● Aim of the exercise
With pictures removed, the data below should be returned exactly.

● Given entries
Segment Open
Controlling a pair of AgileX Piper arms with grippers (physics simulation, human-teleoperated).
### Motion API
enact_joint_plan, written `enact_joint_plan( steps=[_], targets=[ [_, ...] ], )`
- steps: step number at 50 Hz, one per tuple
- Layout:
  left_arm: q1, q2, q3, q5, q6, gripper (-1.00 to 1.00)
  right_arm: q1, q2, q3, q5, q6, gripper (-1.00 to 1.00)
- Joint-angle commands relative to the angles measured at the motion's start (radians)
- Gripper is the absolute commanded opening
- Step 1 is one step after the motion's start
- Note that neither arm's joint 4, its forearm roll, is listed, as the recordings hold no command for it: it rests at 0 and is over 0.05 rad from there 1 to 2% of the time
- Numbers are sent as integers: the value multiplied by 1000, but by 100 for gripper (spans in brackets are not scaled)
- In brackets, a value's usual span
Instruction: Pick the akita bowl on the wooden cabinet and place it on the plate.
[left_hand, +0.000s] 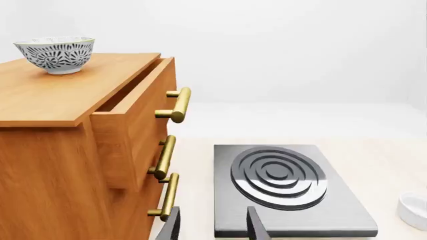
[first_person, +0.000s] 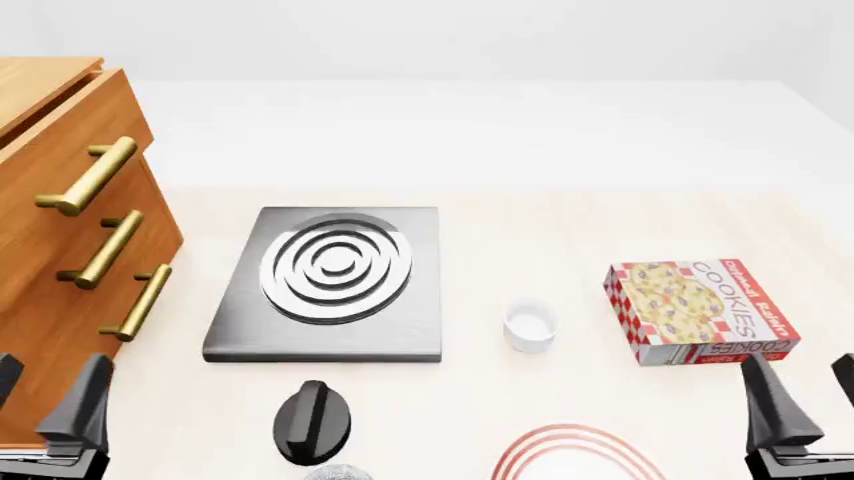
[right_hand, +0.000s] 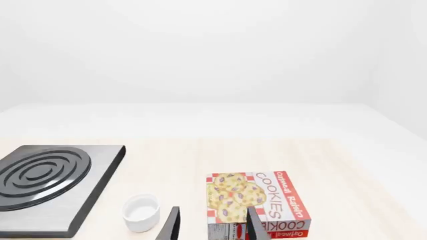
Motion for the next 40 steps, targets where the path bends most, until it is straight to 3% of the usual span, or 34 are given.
enact_joint_plan(
  steps=[1,20,40],
  targets=[
    [-15,8,-1,2,7,100,0,5,-2,-2,0,100],
    [-19,63,-18,-11,-16,100,0,4,-2,-1,0,100],
    [-29,106,-222,150,-33,100,0,4,-3,0,0,100]
  ],
)
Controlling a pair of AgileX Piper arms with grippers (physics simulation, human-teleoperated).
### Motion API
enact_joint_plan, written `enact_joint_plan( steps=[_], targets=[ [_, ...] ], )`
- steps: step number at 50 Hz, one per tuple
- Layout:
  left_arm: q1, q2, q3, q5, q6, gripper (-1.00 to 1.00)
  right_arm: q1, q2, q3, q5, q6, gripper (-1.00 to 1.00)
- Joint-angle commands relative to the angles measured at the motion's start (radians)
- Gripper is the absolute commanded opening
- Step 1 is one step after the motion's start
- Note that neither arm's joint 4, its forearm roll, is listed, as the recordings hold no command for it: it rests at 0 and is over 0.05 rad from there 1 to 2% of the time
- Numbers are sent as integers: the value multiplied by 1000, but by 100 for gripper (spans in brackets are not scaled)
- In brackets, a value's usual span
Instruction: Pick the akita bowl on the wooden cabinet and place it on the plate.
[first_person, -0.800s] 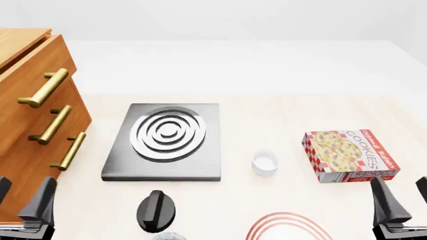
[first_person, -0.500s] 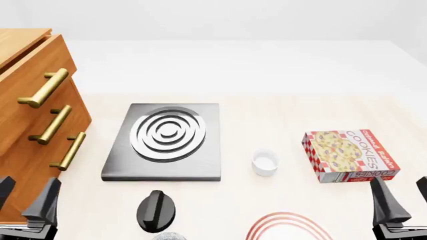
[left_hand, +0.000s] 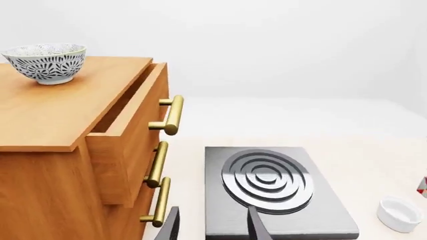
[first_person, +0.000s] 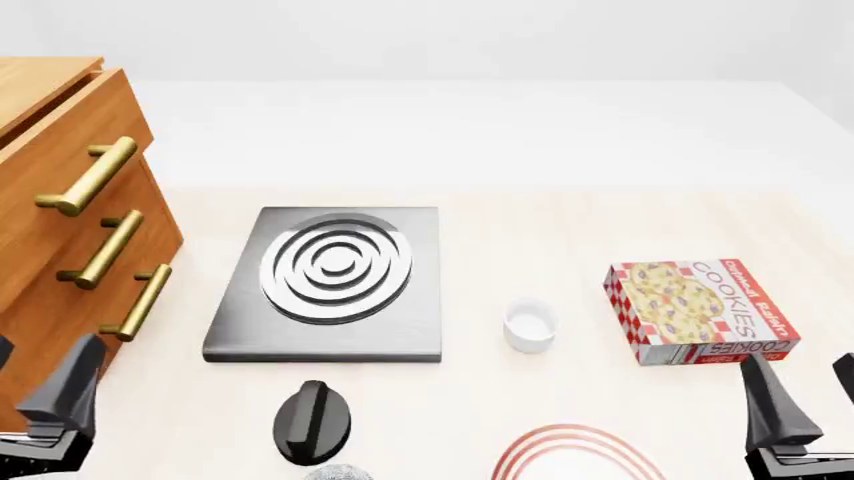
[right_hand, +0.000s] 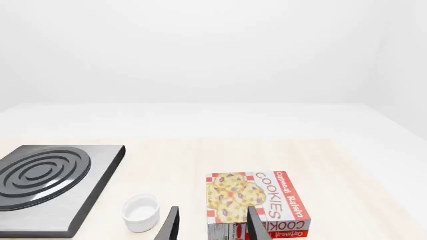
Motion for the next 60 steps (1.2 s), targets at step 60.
enact_joint_plan(
  steps=[60],
  targets=[
    [-31,333,-671,300,-157,100,0,4,0,-4,0,100]
  ],
)
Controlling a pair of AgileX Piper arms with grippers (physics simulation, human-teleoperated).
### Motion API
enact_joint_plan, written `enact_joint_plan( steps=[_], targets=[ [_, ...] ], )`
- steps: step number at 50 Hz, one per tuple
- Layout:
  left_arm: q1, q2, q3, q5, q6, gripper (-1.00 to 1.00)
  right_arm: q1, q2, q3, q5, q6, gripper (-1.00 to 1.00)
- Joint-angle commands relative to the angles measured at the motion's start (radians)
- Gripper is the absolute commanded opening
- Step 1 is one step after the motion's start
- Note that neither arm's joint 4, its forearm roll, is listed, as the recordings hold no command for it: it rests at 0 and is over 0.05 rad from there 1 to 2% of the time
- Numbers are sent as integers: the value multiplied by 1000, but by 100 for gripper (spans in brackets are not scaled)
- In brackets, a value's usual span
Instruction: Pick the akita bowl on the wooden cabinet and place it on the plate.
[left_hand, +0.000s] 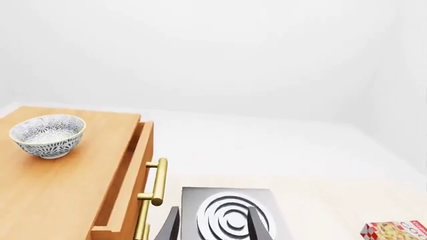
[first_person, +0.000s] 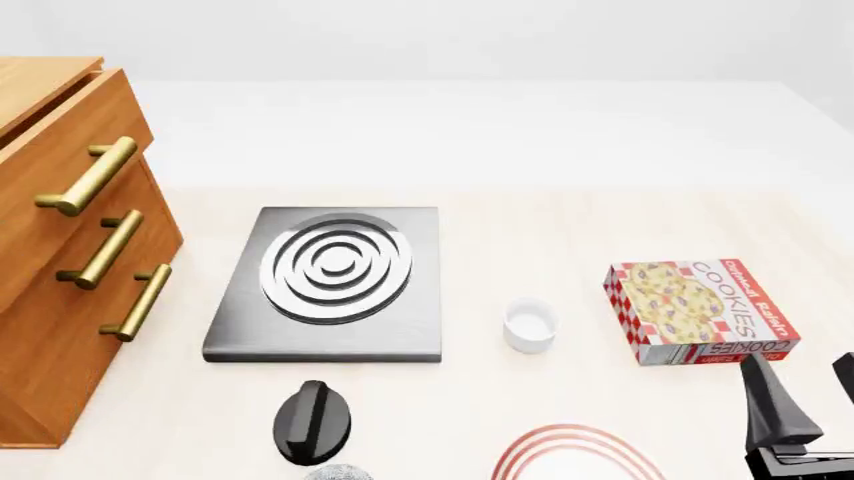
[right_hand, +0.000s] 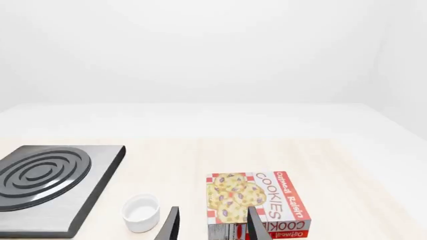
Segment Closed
● Reply
Controlling a pair of AgileX Piper arms with grippers (physics simulation, human-teleoperated).
### Motion API
enact_joint_plan, written `enact_joint_plan( steps=[_], targets=[ [_, ...] ], )`
- steps: step number at 50 Hz, one per tuple
- Layout:
  left_arm: q1, q2, q3, q5, q6, gripper (-1.00 to 1.00)
  right_arm: q1, q2, q3, q5, q6, gripper (-1.00 to 1.00)
- Joint-angle commands relative to the angles measured at the motion's start (radians)
- Gripper is the absolute commanded opening
- Step 1 is one step after the motion's start
- Note that neither arm's joint 4, its forearm roll, is listed, as the recordings hold no command for it: it rests at 0 and is over 0.05 rad from there 1 to 2% of the time
- Numbers are sent as integers: the value multiplied by 1000, but by 100 for gripper (spans in brackets are not scaled)
- In brackets, a value's usual span
Instruction: Pick the akita bowl on the wooden cabinet and place it on the plate.
[left_hand, +0.000s] 
[first_person, +0.000s] 
[right_hand, +0.000s] 
Motion for the next 40 steps, targets where the path bends most, until it is straight to 3% of the usual span, or 34 are given.
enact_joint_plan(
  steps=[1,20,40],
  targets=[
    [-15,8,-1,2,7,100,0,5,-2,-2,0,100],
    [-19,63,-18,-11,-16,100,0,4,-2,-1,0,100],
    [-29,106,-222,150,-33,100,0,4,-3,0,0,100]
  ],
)
Controlling a pair of AgileX Piper arms with grippers (physics simulation, human-teleoperated).
### Motion API
enact_joint_plan, written `enact_joint_plan( steps=[_], targets=[ [_, ...] ], )`
- steps: step number at 50 Hz, one per tuple
- Layout:
  left_arm: q1, q2, q3, q5, q6, gripper (-1.00 to 1.00)
  right_arm: q1, q2, q3, q5, q6, gripper (-1.00 to 1.00)
- Joint-angle commands relative to the angles measured at the motion's start (radians)
- Gripper is the absolute commanded opening
- Step 1 is one step after the motion's start
- Note that neither arm's joint 4, its forearm roll, is listed, as the recordings hold no command for it: it rests at 0 and is over 0.05 rad from there 1 to 2% of the time
- Numbers are sent as integers: the value multiplied by 1000, but by 100 for gripper (spans in brackets are not scaled)
- In brackets, a value's usual span
Instruction: Pick the akita bowl on the wooden cabinet and place it on the plate.
[first_person, -0.800s] 
[first_person, -0.500s] 
[left_hand, +0.000s] 
[first_person, +0.000s] 
[right_hand, +0.000s] 
Motion for the next 60 steps (1.2 s), targets at step 60.
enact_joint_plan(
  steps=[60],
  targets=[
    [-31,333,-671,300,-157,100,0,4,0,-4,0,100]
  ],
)
Controlling a pair of AgileX Piper arms with grippers (physics simulation, human-teleoperated).
### Motion API
enact_joint_plan, written `enact_joint_plan( steps=[_], targets=[ [_, ...] ], )`
- steps: step number at 50 Hz, one per tuple
- Layout:
  left_arm: q1, q2, q3, q5, q6, gripper (-1.00 to 1.00)
  right_arm: q1, q2, q3, q5, q6, gripper (-1.00 to 1.00)
- Joint-angle commands relative to the angles measured at the motion's start (radians)
- Gripper is the absolute commanded opening
- Step 1 is one step after the motion's start
- Note that neither arm's joint 4, its forearm roll, is listed, as the recordings hold no command for it: it rests at 0 and is over 0.05 rad from there 1 to 2% of the time
- Numbers are sent as integers: the value multiplied by 1000, but by 100 for gripper (spans in brackets are not scaled)
- In brackets, a value's usual span
Instruction: Pick the akita bowl on the wooden cabinet and place it on the plate.
[left_hand, +0.000s] 
[first_person, +0.000s] 
[right_hand, +0.000s] 

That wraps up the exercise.